La tradición por seguir aferrados a su barrio que respetan a rajatabla varias de dlas familias fundacionales tuvo un mojón decisivo en los años ’60, cuando las autoridades de Acción Católica ofrecieron en venta las propiedades a sus inquilinos y varios moradores pudieron cumplir el sueño d ella casa propia a través de créditos con cuotas muy accesibles de la cooperativa El Hogar Obrero, vinculada al Parido Socialista desde 1905.
Ese espíritu solidario prendió entre los pobladores y aún hoy se transmite entre los vecinos. Se desprende de sus propios relatos -trasmitidos a dos voces con algún inoportuno loro o un pájaro carpintero desprendido de la copa de un árbol- cuando revelan el desafío de afrontar las dificultades que les impone la actual coyuntura.
Imperdible
A unas siete cuadras del barrio Espinoza, camino a La Boca por la avenida Iriarte, la rica historia social y deportiva del club Sportivo Barracas demanda detenerse para indagar los orígenes y la trayectoria der esa institución señera, fundada en 1913 por un grupo de inmigrantes progresistas agrupados en la Sociedad Italiana Conde de Cavour, popularmente conocida como “La Cavour”.

Remo, pelota paleta y fútbol fueron las actividades que atraían especialmente a los vecinos de esta zona entonces semirrural en los primeros tiempos.
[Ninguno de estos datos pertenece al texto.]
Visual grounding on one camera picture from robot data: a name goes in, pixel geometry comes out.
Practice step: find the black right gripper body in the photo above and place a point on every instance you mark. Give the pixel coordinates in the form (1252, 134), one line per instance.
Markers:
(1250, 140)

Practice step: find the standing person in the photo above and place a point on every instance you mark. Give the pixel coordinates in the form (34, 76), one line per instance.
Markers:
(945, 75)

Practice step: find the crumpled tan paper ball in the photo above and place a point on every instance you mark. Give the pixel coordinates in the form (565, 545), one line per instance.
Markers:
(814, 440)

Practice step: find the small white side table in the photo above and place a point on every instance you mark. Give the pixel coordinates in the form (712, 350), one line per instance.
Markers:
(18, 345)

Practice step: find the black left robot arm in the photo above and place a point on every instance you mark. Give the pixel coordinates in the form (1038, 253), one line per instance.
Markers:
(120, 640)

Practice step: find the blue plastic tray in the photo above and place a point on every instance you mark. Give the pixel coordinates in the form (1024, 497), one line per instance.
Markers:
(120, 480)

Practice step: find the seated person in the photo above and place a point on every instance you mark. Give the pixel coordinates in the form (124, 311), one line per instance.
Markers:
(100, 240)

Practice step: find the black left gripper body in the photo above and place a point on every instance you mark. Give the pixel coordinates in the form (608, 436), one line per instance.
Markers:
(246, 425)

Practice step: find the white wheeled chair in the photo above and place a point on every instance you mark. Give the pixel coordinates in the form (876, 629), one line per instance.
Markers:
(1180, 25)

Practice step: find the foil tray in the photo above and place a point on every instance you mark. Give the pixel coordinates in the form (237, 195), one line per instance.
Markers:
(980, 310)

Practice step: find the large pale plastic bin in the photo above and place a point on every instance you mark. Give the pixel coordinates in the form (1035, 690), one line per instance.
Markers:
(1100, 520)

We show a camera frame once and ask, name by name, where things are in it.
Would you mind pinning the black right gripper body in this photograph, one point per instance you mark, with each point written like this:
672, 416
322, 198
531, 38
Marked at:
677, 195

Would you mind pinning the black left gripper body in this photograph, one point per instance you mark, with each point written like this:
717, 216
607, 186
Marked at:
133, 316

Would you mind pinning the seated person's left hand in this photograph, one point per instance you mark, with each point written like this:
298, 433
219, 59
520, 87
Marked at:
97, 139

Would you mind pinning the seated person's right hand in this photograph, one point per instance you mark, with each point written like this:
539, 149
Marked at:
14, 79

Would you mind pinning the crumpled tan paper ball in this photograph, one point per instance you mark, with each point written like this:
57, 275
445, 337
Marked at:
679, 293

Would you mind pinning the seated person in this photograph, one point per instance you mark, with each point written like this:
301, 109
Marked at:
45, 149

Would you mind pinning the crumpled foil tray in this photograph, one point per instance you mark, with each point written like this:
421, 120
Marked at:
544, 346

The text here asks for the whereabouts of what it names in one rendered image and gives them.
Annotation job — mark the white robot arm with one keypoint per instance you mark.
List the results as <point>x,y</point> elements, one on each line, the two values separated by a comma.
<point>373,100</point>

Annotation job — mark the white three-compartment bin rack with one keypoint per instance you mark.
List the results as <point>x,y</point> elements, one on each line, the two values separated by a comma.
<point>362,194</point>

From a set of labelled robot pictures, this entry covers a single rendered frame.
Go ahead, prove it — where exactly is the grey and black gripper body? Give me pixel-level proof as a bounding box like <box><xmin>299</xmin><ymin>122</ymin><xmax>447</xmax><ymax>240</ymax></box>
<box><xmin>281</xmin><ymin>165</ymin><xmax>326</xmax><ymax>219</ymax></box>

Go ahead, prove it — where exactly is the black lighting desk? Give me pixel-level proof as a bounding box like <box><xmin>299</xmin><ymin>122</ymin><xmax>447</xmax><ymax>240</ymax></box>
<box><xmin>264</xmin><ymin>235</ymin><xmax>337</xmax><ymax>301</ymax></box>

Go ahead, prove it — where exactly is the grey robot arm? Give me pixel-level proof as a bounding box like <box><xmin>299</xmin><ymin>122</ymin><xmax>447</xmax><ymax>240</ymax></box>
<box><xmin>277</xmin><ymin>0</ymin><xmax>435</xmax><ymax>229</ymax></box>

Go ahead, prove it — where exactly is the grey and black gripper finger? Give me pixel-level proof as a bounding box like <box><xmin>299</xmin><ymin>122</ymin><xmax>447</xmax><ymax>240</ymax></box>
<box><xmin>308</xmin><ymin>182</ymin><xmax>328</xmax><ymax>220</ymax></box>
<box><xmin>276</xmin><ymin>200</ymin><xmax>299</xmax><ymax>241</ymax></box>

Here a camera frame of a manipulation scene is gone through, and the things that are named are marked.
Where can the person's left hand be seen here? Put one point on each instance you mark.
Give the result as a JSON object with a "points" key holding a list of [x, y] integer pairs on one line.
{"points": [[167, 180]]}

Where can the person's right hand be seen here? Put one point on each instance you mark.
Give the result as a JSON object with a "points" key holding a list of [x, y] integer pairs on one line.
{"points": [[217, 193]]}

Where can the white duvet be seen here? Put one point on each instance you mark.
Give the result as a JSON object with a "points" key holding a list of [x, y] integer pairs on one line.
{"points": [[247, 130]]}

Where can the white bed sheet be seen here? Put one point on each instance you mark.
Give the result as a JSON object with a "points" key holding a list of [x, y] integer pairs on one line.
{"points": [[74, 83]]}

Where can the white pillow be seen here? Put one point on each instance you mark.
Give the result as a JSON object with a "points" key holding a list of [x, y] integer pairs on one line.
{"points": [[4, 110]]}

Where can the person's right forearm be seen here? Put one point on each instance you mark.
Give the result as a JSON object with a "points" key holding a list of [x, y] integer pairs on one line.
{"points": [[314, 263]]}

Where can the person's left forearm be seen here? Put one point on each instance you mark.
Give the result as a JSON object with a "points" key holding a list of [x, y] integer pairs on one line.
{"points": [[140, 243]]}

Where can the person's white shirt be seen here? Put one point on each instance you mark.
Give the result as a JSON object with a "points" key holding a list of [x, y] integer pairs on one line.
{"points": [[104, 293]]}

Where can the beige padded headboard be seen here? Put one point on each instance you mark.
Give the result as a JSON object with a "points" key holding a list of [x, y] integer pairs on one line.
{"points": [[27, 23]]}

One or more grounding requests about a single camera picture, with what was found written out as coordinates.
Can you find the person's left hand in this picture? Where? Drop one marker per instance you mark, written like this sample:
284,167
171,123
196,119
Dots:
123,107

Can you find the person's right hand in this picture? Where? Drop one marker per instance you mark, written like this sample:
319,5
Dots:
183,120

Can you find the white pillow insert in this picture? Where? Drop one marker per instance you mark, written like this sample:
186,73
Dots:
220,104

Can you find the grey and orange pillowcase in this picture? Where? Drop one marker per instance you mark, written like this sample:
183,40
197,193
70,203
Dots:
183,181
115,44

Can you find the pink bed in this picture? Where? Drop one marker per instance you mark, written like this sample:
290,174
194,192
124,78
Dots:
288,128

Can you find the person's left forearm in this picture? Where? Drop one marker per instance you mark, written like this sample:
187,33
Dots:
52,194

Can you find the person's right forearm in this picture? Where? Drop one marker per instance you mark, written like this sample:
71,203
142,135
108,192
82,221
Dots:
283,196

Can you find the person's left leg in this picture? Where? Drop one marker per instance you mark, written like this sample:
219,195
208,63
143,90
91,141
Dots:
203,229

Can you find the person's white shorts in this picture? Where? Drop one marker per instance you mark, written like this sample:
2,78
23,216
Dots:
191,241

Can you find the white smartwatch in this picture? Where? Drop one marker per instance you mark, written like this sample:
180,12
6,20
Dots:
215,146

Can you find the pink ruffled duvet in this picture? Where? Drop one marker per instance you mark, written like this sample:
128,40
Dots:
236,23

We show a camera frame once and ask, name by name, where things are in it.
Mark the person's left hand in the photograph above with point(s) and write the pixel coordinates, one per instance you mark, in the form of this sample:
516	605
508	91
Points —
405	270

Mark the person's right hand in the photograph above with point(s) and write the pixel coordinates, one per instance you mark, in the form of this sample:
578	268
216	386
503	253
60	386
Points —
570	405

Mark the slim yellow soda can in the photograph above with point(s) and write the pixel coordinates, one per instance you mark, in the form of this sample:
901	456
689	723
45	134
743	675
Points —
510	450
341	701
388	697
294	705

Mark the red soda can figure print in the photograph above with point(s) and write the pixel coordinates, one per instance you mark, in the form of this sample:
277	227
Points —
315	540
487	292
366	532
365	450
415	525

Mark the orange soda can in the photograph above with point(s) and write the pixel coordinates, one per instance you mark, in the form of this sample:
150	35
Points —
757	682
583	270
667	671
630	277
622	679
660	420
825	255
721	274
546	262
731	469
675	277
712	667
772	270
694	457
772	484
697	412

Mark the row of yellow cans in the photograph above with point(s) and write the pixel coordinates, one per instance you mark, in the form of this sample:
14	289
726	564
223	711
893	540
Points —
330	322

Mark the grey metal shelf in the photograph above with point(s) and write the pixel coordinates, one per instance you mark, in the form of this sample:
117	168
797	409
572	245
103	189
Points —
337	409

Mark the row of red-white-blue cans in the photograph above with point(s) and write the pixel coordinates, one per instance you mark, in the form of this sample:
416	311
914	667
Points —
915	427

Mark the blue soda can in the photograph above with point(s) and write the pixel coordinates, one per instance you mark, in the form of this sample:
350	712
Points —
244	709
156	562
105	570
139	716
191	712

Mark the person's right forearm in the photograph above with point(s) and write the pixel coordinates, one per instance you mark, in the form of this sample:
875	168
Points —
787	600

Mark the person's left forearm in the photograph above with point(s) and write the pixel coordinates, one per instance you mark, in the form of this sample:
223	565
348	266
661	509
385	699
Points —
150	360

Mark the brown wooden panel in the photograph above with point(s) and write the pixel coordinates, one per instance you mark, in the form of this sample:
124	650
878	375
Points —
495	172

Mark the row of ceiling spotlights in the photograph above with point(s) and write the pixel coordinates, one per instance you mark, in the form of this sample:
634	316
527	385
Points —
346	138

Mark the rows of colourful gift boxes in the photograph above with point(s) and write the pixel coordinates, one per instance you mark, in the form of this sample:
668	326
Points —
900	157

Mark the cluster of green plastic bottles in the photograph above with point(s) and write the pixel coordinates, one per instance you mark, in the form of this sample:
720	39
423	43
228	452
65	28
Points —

El proyecto con fines netamente solidarios recibió un impulso decisivo cuando Sportivo Barracas se fusionó con el club Riachuelo, cuya cancha atraía multitudes en la esquina dde Iriarte y Santa Elena.
Los hitos del pasado de Sportivo Barracas registran al atleta Juan Carlos Zabala -ganador de la medalla de oro en los Juegos Olímpicos de Los Ángeles en 1932- entre sus más célebres representantes y el reconocimiento del gol “olímpico”, conseguido por primera vez por el futbolista argentino Cesáreo Onzari en la cancha del Sportivo, durante un partido amistoso entre la Selección local y su par de Uruguay, en 1924.